Шеф снимает очки, снова надевает, ставит, где полагается, закорючку подписи и вяло машет рукой: несите, мол.
Мы с трудом удерживаемся от смеха.
В нашей комнате импровизированное собрание. Шурик прикидывает, кто даст деньги «на Толю», в столбик пишет фамилии. Вдруг подскакивает, протягивает список.
Шестым в столбике значится Ножкин.
«Толю не вернёшь, а жизнь продолжается». Я всё жду, что кто–нибудь, исполнившись философичности, произнесёт эти слова, но пока мои ожидания не оправдываются.

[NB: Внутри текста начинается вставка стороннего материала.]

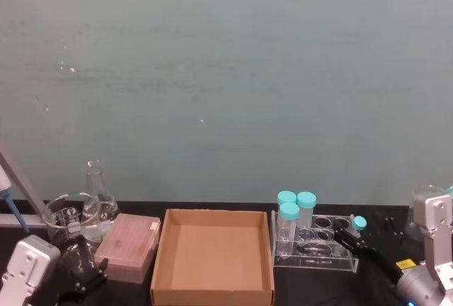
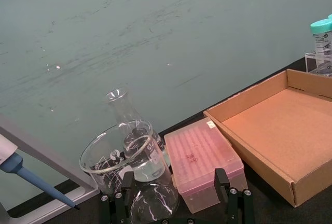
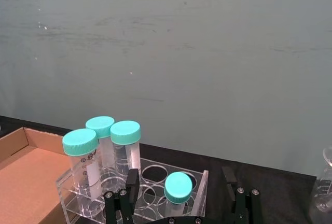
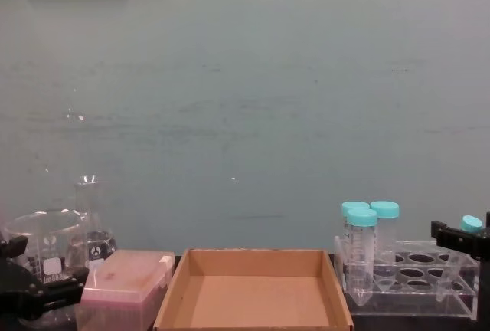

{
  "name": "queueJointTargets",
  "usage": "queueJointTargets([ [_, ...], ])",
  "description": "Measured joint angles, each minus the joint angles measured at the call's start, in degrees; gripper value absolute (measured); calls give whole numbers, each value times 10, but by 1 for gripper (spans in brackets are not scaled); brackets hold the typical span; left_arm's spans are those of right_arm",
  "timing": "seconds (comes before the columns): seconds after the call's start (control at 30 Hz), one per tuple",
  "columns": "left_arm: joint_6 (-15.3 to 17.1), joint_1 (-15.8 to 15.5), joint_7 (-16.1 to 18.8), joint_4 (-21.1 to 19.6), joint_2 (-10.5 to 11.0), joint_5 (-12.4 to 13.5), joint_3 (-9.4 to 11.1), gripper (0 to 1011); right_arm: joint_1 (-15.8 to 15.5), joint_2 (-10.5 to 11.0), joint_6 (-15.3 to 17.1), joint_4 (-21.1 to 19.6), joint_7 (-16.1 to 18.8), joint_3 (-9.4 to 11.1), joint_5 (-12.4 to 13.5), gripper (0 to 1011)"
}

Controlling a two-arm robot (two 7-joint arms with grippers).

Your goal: Use the right hand to move the test tube from the test tube rack into the box.

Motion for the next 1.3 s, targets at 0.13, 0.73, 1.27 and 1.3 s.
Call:
queueJointTargets([
  [0.13, 0, 0, 0, 0, 0, 0, 0, 1000, 2, -2, -1, 4, 1, 0, -4, 1000],
  [0.73, 0, 0, 0, 0, 0, 0, 0, 1000, 0, 0, -1, 0, 1, 0, -2, 713],
  [1.27, 0, 0, 0, 0, 0, 0, 0, 1000, -1, 0, -1, -1, 1, 0, -1, 272],
  [1.3, 0, 0, 0, 0, 0, 0, 0, 1000, -1, 0, -1, -1, 1, 0, -1, 272],
])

А жизнь, как бы то ни было, продолжается. И надо работать. И я лишу тот самый очерк, что должен был написаться ещё при жизни Толи. Редактор сегодня осведомлялся о его судьбе. Я ответил: «У машинистки». Очерк и в самом деле сейчас печатается: я печатаю сам, доканчиваю восьмую страницу, без мудрствования и натуги. Если ничего не помешает, требуемые пятьсот строк лягут через час на стол Амирана. Каждая из них будет честна, правдива, и всё же вместе взятые, они не выразят того, что я мог, но не сумел сказать.